It hit rottenness-bottom.
A UK gym bunny’s ‘futile’ search for a dream girl nearly killed her after her bottom started ‘rotting from the inside out’ after a botched Brazilian butt lift.
“The decision to have a buttock filler completely ruined my life,” Charlotte Booth, 36, told Kennedy News about the botched operation, which took place in May 2023.
“I was hoping it would quickly allow me to have the ideal bottom,” he explained. “Unfortunately it turned out to be the very big fix that nearly killed me and left me with a bum none of us want.”
Accompanying photos show huge, gangrenous abscesses on Booth’s back, which he said looked like she had been “stabbed on one side and shot on the other.”
Like many people these days, the Manchester native – who worked out religiously – yearned for a more toned rear.
Booth explained that she had seen her stories about cosmetic-obsessed people going to Turkey for liposuction, implants and other procedures — a trend that led to separate surgical horror stories.
However, the curmudgeonly-obsessed Brit eventually decided surgery wasn’t for her, instead looking into liquid Brazilian butt lifts, a procedure that involves injecting filler into one’s rear to increase size, curve and contour .
This back-amplification process looked promising given the lack of negative press at the time.
She decided to go ahead with the patootie-plumping procedure, choosing a company that rented a room in a beauty clinic where she had previously undergone other procedures.

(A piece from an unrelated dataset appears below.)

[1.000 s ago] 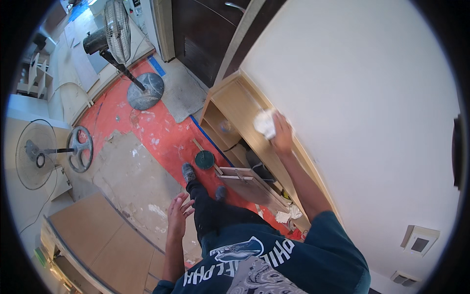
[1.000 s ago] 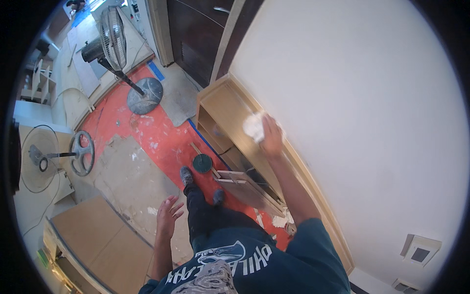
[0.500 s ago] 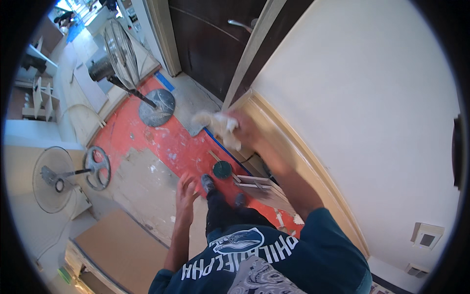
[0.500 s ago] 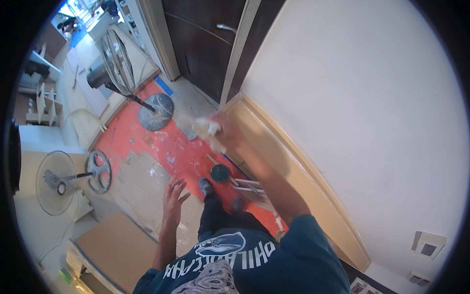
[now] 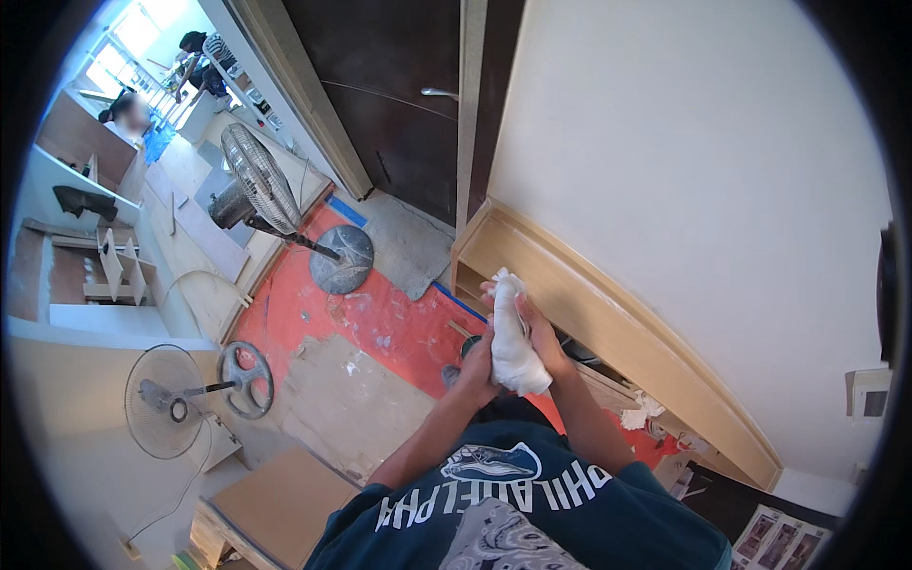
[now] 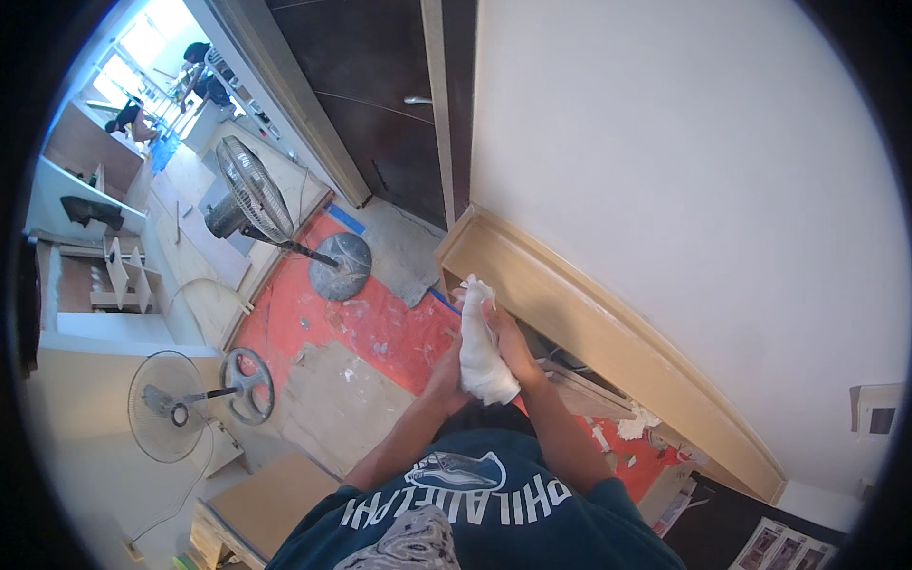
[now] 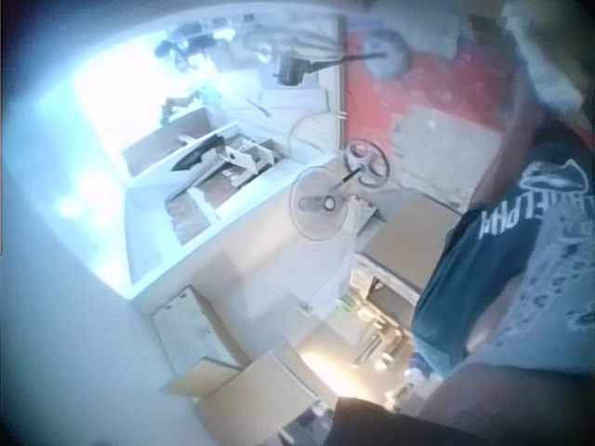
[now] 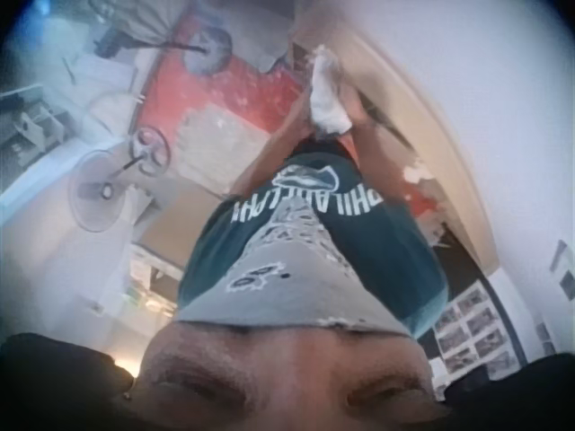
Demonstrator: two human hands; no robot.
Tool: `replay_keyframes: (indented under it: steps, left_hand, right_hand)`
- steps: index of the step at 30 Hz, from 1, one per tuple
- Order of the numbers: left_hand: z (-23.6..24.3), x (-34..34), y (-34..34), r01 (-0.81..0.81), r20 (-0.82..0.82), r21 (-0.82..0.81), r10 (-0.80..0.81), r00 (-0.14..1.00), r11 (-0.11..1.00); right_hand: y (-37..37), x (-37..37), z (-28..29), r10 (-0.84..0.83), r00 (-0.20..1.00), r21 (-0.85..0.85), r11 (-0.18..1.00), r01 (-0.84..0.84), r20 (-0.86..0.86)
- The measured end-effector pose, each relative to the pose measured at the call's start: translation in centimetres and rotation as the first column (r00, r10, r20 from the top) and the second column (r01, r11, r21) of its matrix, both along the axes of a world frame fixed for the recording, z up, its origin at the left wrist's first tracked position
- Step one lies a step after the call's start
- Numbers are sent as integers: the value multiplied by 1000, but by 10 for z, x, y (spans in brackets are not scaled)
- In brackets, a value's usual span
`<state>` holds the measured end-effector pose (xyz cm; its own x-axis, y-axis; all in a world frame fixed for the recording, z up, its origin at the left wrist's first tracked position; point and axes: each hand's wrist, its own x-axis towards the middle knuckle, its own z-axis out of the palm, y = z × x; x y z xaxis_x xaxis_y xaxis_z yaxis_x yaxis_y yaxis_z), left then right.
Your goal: The person applies a white compound to a wooden wall trim using a putty knife, then wipes the trim with a cloth. The person repeatedly scoops compound from a container and spreads it along the trim, then cleans the surface.
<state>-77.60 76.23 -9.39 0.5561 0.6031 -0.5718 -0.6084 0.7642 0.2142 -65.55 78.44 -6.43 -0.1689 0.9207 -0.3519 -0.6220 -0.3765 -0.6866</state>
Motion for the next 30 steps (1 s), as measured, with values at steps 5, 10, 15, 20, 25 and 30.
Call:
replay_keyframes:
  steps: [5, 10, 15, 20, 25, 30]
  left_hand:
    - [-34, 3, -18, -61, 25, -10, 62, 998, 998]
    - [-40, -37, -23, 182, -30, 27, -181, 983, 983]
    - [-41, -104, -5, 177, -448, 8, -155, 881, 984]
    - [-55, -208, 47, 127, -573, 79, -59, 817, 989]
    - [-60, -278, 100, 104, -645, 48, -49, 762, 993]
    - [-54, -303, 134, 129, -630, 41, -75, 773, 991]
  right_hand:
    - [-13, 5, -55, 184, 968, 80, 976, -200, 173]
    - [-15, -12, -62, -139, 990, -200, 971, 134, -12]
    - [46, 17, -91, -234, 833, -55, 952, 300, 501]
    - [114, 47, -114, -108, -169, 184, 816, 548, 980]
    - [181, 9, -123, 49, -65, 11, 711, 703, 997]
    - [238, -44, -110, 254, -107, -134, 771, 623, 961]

They injected 100ml into each cheek which felt modest considering some butt lifters like to squirt 10x that amount.
The gym enthusiast was then discharged without “aftercare instructions” or a phone number and said she was “going to be in pain for a while”.
The esthetician told her to drink as much water as she can because the filler absorbs water.
Booth found these sketchy instructions suspicious and decided to do her own research.
“I had gone online and looked into aftercare and how long I could potentially be in pain,” Booth said. He would say anything up to two weeks.”
On the fifth day, her bum started getting “really hot, really red and really pink.”
At first thinking she “drank too much water,” Booth decided to wait the recommended two-week window before seeking medical attention.
That’s when her butt issues started to spiral out of control. Just 12 days later, Booth reportedly developed the aforementioned craters on her bottom and had a heart rate of 160 beats along with a high temperature.
“By the time we got to day 12, I had passed out at home in pain,” she said.
But when she reported to hospital, the distraught girl said “judgmental” doctors turned her away, claiming there was nothing they could do despite her obvious symptoms.
With no other choice, Booth returned to the clinic where she received the nightmare procedure.
She was reportedly pumped full of solvent, given some antibiotics and taken out – but her condition only went down from there.
“I had to leave the solvent clinic with only my knives because my pants were full of pus,” he said. “I literally had pus and filler run down my leg.”
Booth returned to the emergency room, where doctors reported she had sepsis, gangrene and necrotizing abscesses — serious, life-threatening complications that left her medical consultant “horrified” that his colleagues had sent her away a week earlier.
“Before the operation, where this hole was in my left buttock, it was all black and crunchy,” she recalls. It looked like burnt chicken skin. The consultant said he had never seen anything like it. He said I was “foaming off both buttocks”.
He added: “I was literally cleaning from the inside out.”
Fearing that Booth wouldn’t make it until morning if they didn’t operate that night, the surgeons put her under the knife, eventually removing a large chunk of her left buttock as it had completely rotted away.
Fortunately the operation was successful. However, Booth spent the next nine days in recovery “screaming” in hospital because the pain was “worse than childbirth”.
“I have never, ever experienced such pain in my life,” lamented the patient. “I wouldn’t wish it on my worst enemy.”
Now, 18 months later, Booth says she is far from “fully recovered”. The BBL survivor said she still has trouble walking upstairs, can’t sit in certain chairs and lost tons of weight with profuse vomiting because her body put energy into recovery instead of keeping food down.
In light of the traumatic history, the Brit urges people to avoid the procedure.
“Don’t do it. Don’t take the risk,” Booth said. “From what I found out now BBL fluids are actually more dangerous than going to Turkey and getting the implants.”
Instead, he urges people to shape their booty naturally through squats and other glute strengthening exercises.
He added that the so-called quick fix should be banned.
“They need to stop this before more people like me suffer or more people die,” added the survivor, referring to the tragic case of Alice Webb, a mother of five who died in September after undergoing the procedure.
Booth is not alone in speaking out against the potentially lethal injection. After Webb’s death, London surgeon Dr Qasim Usmani, 32, said the death was inevitable as injections are not well regulated in the UK.
“I would never touch that process with a barge pole,” he declared. “It is devastating that a mother of five lost her life because of this dangerous procedure.”